第5話 求めたモノと、差し伸べられた手

 私は残った力で手を伸ばし、着信を取る。


「急に電話してきて、どうした? 今まで何にも連絡もしてこなかったのに」

「たす…けて……」


 相手の言葉なんて頭に入ってはこない。

 文句を言われようとも、もうたぶんこれが最後。

 きっと次を探す余裕なんてないから。


「な、どうした!?」

「たすけて……痛いの、しん……死んじゃぅよ……ああぁぁあぁ」

「おい、しっかりしろ! 今どこだ!」

「いえ、家……あぁぁ、ぅぅうぅぅ。痛い。痛いよう、まことくん、たすけて。助けて」


 涙と鼻水で、もう顔はぐちゃぐちゃだった。

 そこから何を話したのか、正直覚えてはいない。

 住所をキチンと言えたのかも不明なのに、ただ電話口の誠……元幼馴染であり、義理の兄になった彼は大丈夫だとただ繰り返していた。
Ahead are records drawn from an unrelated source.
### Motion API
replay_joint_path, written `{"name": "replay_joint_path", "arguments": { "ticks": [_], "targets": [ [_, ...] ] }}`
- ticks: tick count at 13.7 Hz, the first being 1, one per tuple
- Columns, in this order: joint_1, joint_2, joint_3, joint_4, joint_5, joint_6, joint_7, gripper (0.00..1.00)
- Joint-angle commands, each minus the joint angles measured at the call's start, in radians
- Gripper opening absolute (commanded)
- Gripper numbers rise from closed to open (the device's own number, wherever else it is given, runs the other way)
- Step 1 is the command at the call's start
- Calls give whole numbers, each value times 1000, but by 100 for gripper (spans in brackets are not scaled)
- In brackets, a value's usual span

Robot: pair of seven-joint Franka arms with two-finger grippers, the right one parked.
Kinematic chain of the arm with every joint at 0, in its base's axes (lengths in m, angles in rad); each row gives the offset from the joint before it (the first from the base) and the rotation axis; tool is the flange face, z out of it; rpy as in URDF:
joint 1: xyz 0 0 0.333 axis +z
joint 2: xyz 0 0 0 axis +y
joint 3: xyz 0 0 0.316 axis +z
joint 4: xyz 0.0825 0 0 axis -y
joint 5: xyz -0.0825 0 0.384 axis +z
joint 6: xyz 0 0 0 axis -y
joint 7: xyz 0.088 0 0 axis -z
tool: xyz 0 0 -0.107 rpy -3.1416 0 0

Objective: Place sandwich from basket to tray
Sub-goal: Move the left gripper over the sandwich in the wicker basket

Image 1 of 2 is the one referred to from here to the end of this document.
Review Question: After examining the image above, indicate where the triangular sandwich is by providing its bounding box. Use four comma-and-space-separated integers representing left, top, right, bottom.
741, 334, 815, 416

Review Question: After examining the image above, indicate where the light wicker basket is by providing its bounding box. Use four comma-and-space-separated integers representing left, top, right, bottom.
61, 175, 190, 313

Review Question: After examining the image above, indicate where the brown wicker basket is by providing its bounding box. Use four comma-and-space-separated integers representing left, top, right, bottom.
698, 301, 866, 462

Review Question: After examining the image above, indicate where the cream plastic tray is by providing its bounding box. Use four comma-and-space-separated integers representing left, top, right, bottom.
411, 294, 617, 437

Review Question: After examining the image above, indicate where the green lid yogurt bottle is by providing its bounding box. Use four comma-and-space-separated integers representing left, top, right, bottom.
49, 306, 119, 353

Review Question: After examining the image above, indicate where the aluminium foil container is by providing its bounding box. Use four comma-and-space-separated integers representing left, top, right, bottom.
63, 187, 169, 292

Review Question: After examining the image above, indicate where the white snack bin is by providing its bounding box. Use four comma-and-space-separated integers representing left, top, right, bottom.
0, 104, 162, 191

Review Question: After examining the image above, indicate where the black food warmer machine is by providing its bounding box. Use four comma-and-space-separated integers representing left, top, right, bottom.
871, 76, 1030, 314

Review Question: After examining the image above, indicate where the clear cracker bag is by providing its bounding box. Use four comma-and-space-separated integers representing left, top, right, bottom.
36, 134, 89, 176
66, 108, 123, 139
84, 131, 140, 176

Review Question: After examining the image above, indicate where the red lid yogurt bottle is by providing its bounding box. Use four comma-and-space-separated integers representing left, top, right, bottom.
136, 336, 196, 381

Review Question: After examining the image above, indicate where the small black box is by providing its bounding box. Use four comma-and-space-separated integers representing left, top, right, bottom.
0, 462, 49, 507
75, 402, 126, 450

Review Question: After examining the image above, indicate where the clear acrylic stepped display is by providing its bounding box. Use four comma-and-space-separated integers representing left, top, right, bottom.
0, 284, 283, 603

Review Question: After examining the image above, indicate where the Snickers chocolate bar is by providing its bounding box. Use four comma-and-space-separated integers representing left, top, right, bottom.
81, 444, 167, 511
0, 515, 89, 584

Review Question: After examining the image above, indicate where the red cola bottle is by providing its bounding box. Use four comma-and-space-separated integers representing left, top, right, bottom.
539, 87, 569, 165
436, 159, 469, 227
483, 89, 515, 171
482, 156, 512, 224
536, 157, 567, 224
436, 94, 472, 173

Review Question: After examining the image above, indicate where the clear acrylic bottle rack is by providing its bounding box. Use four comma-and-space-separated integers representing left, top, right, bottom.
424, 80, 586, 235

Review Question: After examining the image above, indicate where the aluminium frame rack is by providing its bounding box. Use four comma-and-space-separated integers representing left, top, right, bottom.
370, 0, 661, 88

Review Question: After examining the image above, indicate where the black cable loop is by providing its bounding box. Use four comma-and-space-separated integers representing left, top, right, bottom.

 そして小一時間した頃、彼が管理会社の人間と共に部屋に入ってきた。


「香織!」


 温かな手が、私を抱き起す。


「ぅぅぅ、ま……こ……」

「ああ、大丈夫だ。今、救急車を呼んだからしっかりしろ!」


 救急車も呼んでくれたんだ。

 私の今度の選択は、ちゃんと間違ってなかったのかな。

 今にも泣き出しそうな誠の顔を見た瞬間、胸が温かくなる。


「よごれ……るょ?」

「馬鹿か! 今はそんなことどうでもいいだろう!」

「ふふっ」


 そんなこと、か。向陽は自分の靴が汚れることすら嫌がったのに。

 こんなに汚い私を抱き起しても、なんとも思わないでいてくれるんだね。

 しかも、急に呼び出したっていうのにその口からは文句の一つも出てはこない。


「どうしてこんなになるまで放っておいたんだ! おまえの旦那は何してるんだよ!」

「ん……」


 その言葉に私は曖昧な笑みを浮かべるしか出来なかった。

 

「おい、しっかりしろ香織! 香織、香織!」


 大丈夫。まだもう少し死なないと思うよ。

 そんなことは言えることもなく、でも私は誠の腕の中で安心感を感じられた。

 遠くでサイレンの音が鳴っていた。



    ◇     ◇     ◇



「あー。これが噂の知らない天井だ……」


 目を開けると、白い天井が見えた。

 ゆらゆらと揺れるカーテンに、真っ白な部屋。

 消毒の匂いが鼻につく。

 もう少し辺りを見ようとして、点滴に自分が繋がれていることに気づいた。


「生きてる」


 私は青白く冷たい自分の手を見た。

 血の気が全くなく。血管も骨も浮き上がり、ガサガサとしている。

 これが20代の手ってさぁ、絶対に思えないわよね。


 もっとも、髪もボサボサだし。あばら骨も浮いている。

 骸骨のようだったわね。

 

「でも生きてる……。ふふふ」

「なに笑ってるんだ。死にかけたんだぞ」


 怒った顔をしながら、誠が病室に入ってきた。

 たぶん昨日と同じ濃紺のスーツ。

 そして昔と変わらない、やや釣り上がった目に、短く黒い髪。

 

「違うよ? 死に戻ったんだもん……」

「死に戻り?」

「あー、ん? ん-。生死からの生還、みたいな?」


 怪訝そうな顔をした誠をとぼけてかわす。

 一回死んで、数時間前に戻ってきただなんてそんな漫画みたいなコト、きっと言っても信じてはくれないだろう。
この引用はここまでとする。